# For Sale - Powdered Stainless Martell Sujihiki



## Dave Martell (Sep 16, 2017)

*Stats*

Model - Sujihiki

Blade Length - 300mm

Steel - CPM-154 (powdered stainless steel)

Hardness - Rc 61-62 (with cryo)

Height (at heel) - 44-45mm (ish)

Handle Style - Wa Octagonal



The handle is a stabilized & dyed gray (yet almost natural looking) box elder burl paired with black buffalo horn, a nickel silver & G10 spacers. Classy yet funky is what I picture this one coming out as. 




**Note -**This knife is not finished** but it is 20% of the way there. If you're interested, and wish to buy it now, **I'll discount the price by $90**. 

If you'd prefer to wait and see what she looks like before purchasing that's OK fine by me too, just shoot me a PM and I'll put your name down for first refusal, and so on. Just please understand that should someone else wish to purchase the knife in the meantime (before it's finished) I will sell it without consulting you. I'm trying to be as fair as possible, hope you can understand. *



Price - *$840 *

Buy It Now Price - *$750

*(shipping included to USA / International will pay all costs over $25) 

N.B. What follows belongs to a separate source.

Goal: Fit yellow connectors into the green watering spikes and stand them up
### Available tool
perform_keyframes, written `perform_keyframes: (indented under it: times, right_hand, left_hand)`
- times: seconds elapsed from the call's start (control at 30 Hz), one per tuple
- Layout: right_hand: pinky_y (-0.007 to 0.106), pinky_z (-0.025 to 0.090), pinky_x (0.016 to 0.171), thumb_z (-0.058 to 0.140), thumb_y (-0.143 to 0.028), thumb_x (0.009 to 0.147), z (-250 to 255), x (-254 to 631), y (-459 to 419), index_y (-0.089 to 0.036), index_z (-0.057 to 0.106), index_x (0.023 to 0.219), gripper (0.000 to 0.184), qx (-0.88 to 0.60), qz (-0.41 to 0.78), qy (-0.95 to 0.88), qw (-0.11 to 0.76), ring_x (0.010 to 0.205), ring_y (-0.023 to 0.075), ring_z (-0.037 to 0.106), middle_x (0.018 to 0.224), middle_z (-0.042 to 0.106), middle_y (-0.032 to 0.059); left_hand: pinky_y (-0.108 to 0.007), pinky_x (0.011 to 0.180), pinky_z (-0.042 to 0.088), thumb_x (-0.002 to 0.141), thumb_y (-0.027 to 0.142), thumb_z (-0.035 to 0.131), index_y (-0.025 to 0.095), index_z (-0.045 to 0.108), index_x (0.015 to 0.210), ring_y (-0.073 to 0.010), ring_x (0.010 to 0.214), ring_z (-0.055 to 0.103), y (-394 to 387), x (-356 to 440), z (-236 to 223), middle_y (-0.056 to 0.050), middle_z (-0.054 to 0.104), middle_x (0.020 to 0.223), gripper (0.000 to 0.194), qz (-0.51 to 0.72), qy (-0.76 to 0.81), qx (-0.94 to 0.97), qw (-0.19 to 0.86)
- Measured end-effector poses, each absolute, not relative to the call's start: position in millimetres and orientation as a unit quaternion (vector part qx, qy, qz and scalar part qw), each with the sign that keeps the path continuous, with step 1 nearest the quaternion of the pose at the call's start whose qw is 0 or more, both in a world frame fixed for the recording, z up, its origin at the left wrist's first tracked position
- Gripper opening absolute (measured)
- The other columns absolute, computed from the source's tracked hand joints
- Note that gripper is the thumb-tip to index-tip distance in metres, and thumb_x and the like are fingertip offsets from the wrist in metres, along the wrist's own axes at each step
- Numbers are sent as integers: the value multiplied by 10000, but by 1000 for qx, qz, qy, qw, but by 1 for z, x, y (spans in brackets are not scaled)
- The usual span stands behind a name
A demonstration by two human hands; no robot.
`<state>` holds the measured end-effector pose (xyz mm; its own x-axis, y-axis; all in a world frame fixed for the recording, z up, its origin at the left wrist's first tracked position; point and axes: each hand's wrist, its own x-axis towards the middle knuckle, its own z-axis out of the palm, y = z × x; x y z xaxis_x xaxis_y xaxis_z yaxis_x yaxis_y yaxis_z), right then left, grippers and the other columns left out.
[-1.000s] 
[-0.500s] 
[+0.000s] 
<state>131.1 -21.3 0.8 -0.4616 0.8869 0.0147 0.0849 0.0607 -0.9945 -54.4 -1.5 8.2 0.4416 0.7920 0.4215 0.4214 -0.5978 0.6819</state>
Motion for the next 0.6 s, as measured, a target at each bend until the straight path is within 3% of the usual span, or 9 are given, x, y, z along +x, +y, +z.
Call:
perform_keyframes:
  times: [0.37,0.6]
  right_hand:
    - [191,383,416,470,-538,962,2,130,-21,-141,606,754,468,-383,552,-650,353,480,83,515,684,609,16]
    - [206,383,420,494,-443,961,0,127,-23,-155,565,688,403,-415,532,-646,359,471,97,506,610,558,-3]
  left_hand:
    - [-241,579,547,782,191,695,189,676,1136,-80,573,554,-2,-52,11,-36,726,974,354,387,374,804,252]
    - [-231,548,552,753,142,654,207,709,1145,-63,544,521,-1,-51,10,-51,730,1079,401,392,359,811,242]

If you're interested in purchasing this knife please contact via PM or email along with your Paypal email address (for the invoice). If international, please specify country.

Thanks for looking!

Dave


----------



## Dave Martell (Sep 23, 2017)

Listing Correction:

The handle is a stabilized & dyed gray (yet almost natural looking) box elder burl paired with black buffalo horn, a nickel silver & G10 spacers




Price reduction as a result:

Price - *$840** $800*

Buy It Now Price - *$750* *$710*


----------



## Dave Martell (Sep 26, 2017)

Dave Martell said:


> Listing Correction:
> 
> The handle is a stabilized & dyed gray (yet almost natural looking) box elder burl paired with black buffalo horn, a nickel silver & G10 spacers
> 
> ...




I want to make it clear that when this knife is complete the "buy it now" price will disappear. 

Dave


----------



## malexthekid (Sep 27, 2017)

Why oh why must the aud be so rubbish.


----------



## Nemo (Sep 27, 2017)

malexthekid said:


> Why oh why must the aud be so rubbish.


Exactly this.


----------



## Dave Martell (Sep 29, 2017)

This is the handle for this knife. It's a dyed box elder burl with black buffalo horn. Most of the dye was ground away when shaping so it's more natural colored than I had though it'd be. 

*Note - this handle is NOT finished! It has no oil on it yet. It will get a bit darker toned and will pick up more shine once it's sealed.


----------



## Dave Martell (Sep 29, 2017)

**Note -**This knife is still not finished** but it is 40% of the way there. If you're interested, and wish to buy it now, **I'll discount the price by $90**. *:doublethumbsup:


----------